▶ Task description
From the listing below, set down exactly the lines between the one holding "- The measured" and the one holding "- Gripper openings", inclusive. No other line is wanted.

▶ Source data
★ ★ ★
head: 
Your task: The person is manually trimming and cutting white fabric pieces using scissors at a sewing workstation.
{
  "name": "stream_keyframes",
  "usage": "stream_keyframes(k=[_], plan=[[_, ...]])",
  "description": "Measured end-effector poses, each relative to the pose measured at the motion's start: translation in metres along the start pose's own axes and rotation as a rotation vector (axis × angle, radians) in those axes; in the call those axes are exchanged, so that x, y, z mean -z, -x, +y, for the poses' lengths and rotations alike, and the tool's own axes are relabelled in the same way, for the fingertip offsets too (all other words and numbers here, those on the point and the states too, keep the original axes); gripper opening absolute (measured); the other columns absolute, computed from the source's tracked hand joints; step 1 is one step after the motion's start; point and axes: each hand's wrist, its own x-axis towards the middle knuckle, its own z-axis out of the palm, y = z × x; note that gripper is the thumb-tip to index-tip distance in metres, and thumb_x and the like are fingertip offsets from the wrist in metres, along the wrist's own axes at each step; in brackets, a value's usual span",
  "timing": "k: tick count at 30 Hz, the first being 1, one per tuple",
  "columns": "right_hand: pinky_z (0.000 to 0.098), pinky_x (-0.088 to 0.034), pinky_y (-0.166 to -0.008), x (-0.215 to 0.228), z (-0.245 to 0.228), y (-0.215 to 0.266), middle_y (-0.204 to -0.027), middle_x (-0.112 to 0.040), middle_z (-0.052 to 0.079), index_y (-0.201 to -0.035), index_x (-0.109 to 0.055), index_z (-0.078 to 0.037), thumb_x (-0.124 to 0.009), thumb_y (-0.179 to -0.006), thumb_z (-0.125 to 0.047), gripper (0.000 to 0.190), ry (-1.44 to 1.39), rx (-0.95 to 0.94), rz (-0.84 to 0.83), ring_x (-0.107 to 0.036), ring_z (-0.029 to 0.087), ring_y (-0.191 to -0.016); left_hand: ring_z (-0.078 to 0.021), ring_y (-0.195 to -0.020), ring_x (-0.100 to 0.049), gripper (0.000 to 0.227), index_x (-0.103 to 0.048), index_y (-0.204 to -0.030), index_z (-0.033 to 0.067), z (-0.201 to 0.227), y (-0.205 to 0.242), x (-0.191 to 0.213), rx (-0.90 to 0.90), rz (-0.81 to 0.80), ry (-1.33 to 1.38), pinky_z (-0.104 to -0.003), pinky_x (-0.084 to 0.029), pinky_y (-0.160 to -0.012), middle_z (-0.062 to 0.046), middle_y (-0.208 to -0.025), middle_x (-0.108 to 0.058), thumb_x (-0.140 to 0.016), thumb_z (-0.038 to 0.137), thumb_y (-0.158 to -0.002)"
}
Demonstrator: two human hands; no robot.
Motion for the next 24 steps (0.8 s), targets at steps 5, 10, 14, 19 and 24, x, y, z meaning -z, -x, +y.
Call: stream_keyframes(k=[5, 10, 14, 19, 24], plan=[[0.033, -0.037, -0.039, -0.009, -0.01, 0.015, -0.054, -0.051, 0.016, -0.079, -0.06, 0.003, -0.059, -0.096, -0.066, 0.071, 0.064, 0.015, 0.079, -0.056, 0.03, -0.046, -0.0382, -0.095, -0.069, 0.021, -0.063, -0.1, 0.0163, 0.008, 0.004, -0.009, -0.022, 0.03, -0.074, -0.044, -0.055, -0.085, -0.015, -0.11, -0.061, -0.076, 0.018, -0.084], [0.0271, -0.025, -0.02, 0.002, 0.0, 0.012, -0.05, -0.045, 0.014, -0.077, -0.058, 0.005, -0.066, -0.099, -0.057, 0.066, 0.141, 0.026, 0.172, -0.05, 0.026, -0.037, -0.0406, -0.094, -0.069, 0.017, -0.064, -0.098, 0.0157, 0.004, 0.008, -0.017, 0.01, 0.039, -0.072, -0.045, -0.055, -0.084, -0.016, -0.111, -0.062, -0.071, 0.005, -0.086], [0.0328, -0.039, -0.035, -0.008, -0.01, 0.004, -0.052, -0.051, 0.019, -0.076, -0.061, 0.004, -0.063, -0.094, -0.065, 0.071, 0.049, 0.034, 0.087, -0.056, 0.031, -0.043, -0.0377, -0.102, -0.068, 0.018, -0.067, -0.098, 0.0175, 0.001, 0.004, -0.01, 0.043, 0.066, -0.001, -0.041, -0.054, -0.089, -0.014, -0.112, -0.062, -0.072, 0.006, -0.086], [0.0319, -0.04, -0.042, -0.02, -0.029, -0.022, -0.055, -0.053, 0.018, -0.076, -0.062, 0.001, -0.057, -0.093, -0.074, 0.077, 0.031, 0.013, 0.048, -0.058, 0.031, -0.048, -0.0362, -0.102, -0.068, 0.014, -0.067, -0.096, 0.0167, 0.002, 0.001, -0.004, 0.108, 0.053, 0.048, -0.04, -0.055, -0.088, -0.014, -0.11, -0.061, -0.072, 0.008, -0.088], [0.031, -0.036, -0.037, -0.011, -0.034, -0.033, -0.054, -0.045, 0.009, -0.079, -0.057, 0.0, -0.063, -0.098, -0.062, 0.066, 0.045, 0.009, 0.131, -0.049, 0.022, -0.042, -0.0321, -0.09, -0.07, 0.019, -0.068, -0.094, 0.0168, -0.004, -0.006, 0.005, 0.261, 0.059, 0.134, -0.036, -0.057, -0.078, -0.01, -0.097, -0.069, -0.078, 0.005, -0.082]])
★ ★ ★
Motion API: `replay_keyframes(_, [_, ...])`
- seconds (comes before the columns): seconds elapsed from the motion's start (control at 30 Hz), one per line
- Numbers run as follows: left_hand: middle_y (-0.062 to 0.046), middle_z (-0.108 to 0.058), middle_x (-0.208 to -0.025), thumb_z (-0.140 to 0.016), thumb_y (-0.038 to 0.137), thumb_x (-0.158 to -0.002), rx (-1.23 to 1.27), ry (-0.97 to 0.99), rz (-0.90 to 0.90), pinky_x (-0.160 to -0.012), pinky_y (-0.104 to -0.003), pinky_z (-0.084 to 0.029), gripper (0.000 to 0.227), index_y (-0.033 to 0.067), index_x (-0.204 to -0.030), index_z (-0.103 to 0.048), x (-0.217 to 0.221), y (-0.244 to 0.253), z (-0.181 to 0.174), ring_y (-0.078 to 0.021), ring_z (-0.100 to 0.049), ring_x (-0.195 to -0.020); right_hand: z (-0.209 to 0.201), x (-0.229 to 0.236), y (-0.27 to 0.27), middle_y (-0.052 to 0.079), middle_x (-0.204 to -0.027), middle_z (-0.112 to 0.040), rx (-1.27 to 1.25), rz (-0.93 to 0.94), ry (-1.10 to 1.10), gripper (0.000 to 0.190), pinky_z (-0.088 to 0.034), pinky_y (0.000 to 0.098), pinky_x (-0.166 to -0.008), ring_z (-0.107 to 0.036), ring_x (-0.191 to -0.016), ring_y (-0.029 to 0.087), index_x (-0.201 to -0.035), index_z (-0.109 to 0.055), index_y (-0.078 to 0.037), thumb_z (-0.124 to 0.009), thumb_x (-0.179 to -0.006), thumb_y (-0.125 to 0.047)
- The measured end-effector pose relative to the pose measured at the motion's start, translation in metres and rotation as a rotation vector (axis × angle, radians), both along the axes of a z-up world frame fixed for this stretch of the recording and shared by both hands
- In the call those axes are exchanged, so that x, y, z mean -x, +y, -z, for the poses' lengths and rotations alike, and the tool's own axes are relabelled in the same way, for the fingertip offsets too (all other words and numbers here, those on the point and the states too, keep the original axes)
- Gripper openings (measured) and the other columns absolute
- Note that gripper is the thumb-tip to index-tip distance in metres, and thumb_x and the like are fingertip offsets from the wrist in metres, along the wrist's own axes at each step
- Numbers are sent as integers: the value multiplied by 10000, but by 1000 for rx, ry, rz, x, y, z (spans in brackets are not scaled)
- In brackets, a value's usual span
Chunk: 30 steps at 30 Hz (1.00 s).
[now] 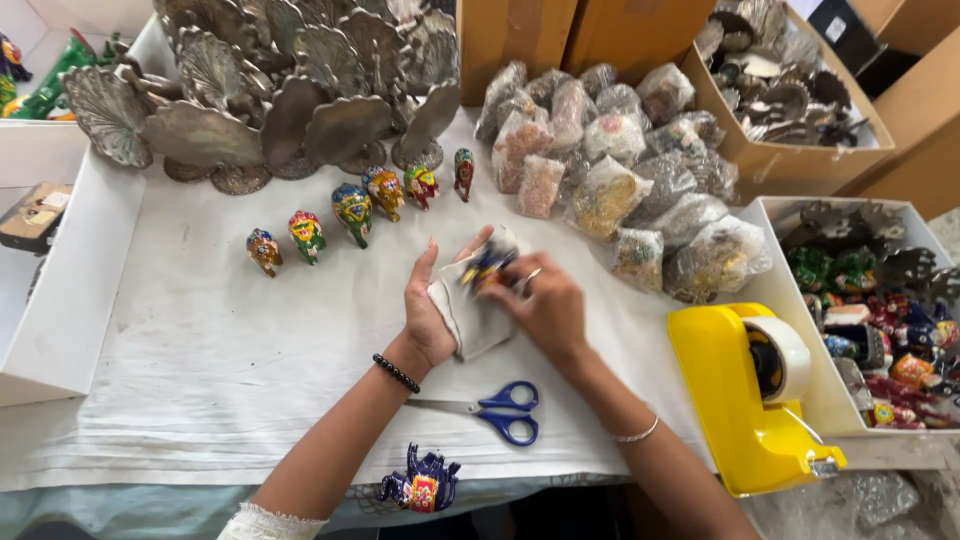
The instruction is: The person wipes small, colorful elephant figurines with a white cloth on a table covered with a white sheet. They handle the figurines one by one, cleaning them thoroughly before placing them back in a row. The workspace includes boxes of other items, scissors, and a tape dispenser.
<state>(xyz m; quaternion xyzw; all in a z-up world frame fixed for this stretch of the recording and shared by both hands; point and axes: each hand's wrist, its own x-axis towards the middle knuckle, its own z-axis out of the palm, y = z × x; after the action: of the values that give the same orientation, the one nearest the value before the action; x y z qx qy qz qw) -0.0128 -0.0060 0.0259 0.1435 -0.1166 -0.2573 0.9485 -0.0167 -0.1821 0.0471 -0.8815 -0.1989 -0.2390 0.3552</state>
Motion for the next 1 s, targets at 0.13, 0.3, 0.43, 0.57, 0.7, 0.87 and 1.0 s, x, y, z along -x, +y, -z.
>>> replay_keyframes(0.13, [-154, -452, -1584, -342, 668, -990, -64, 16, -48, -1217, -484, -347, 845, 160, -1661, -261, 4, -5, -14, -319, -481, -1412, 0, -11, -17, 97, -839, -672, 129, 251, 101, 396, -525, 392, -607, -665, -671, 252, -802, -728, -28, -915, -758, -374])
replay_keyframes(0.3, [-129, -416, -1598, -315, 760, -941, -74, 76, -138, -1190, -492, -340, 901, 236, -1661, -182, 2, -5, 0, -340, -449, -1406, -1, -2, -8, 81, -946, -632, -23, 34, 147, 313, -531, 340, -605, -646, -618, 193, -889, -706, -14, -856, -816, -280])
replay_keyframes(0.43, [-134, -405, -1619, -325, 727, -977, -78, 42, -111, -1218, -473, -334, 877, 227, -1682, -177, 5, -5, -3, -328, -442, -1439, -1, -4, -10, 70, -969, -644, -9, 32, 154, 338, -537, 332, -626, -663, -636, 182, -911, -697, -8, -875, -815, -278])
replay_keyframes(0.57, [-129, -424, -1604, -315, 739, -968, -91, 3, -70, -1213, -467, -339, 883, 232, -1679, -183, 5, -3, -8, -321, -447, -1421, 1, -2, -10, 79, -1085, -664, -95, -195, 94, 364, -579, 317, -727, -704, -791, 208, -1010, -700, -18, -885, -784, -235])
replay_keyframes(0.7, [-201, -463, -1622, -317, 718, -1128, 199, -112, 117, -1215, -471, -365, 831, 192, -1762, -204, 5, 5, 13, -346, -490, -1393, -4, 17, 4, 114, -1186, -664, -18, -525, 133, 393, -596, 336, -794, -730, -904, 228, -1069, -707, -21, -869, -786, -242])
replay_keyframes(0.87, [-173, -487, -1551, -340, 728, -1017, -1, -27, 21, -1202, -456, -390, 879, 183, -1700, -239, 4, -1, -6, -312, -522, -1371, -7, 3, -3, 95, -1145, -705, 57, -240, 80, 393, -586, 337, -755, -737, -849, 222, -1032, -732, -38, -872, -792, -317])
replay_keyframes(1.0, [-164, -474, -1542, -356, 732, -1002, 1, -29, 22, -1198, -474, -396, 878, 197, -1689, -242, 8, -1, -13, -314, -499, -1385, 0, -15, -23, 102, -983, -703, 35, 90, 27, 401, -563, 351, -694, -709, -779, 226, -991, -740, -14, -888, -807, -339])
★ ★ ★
▶ Solution to the problem
- The measured end-effector pose relative to the pose measured at the motion's start, translation in metres and rotation as a rotation vector (axis × angle, radians), both along the axes of a z-up world frame fixed for this stretch of the recording and shared by both hands
- In the call those axes are exchanged, so that x, y, z mean -x, +y, -z, for the poses' lengths and rotations alike, and the tool's own axes are relabelled in the same way, for the fingertip offsets too (all other words and numbers here, those on the point and the states too, keep the original axes)
- Gripper openings (measured) and the other columns absolute

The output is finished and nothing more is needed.